== About this exercise ==
Copy exactly the lines of the data below that run from the line holding "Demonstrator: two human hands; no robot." through the line holding "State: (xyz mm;", both ends included.

== The data ==
/---

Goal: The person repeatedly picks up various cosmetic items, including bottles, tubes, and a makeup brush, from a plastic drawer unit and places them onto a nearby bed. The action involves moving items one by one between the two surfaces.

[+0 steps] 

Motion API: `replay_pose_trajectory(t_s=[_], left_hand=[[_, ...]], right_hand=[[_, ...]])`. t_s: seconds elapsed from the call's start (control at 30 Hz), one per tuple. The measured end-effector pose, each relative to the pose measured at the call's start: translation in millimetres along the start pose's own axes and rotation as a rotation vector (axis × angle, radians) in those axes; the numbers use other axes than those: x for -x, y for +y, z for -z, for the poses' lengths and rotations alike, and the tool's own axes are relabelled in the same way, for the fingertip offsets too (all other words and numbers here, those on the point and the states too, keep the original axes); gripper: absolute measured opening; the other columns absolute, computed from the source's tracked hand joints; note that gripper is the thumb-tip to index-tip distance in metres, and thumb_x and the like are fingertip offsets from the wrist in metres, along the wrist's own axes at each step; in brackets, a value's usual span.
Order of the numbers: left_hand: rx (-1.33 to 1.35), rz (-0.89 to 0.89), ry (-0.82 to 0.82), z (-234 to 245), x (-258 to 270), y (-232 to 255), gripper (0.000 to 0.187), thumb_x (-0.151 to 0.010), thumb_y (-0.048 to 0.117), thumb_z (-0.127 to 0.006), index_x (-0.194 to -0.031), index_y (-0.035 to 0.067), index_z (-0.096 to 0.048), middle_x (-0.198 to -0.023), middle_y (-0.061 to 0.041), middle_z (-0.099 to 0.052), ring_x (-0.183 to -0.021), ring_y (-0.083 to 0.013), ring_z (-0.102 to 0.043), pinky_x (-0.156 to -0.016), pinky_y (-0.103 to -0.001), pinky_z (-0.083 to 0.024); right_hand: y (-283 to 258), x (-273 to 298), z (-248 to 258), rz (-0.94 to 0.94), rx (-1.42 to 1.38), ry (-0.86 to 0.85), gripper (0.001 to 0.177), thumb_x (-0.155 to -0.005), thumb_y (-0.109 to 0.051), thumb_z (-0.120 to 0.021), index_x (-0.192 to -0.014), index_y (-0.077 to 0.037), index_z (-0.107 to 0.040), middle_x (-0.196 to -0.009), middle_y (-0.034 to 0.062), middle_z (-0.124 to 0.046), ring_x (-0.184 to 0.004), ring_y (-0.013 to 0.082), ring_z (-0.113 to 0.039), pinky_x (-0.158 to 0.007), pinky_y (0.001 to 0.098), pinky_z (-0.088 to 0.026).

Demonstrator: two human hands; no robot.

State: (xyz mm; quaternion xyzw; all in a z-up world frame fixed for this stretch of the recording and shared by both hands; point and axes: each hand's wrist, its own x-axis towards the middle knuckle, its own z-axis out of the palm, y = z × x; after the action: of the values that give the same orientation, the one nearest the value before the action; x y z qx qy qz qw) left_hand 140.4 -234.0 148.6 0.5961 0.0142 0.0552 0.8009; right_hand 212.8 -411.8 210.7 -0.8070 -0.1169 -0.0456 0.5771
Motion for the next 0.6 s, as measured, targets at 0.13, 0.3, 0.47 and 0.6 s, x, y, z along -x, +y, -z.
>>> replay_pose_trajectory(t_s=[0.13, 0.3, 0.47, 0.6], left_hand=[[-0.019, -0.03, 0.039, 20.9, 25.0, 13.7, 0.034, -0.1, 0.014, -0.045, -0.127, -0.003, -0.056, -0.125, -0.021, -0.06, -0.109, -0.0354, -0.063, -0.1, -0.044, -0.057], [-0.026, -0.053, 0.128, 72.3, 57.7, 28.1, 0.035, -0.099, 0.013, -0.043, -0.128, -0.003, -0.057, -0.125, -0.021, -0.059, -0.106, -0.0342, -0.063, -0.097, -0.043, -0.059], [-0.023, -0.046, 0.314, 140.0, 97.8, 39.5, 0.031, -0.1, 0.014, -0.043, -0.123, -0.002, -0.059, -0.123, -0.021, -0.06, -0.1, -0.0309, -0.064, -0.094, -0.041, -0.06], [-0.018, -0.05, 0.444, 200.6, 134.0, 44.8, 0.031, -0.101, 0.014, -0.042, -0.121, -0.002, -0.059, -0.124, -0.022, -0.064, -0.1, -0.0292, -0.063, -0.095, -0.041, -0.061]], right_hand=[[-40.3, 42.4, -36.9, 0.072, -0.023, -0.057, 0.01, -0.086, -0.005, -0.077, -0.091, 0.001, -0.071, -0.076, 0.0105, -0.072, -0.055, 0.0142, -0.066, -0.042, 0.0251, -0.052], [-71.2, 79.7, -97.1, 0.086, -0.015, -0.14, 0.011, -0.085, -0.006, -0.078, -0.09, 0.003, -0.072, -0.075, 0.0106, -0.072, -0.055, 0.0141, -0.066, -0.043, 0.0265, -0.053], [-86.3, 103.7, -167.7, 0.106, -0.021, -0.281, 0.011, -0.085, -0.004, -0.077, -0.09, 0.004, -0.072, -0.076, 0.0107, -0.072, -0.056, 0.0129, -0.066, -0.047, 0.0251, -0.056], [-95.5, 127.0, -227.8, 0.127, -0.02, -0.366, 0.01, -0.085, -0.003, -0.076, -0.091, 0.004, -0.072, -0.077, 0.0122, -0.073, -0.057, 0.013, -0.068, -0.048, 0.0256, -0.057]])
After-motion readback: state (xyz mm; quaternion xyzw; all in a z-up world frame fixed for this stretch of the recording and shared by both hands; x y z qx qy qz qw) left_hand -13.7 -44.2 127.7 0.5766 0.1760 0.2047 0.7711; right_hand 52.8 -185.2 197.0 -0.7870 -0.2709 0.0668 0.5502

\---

== Solution ==
Demonstrator: two human hands; no robot.

State: (xyz mm; quaternion xyzw; all in a z-up world frame fixed for this stretch of the recording and shared by both hands; point and axes: each hand's wrist, its own x-axis towards the middle knuckle, its own z-axis out of the palm, y = z × x; after the action: of the values that give the same orientation, the one nearest the value before the action; x y z qx qy qz qw) left_hand 140.4 -234.0 148.6 0.5961 0.0142 0.0552 0.8009; right_hand 212.8 -411.8 210.7 -0.8070 -0.1169 -0.0456 0.5771

This answer has now been given in full.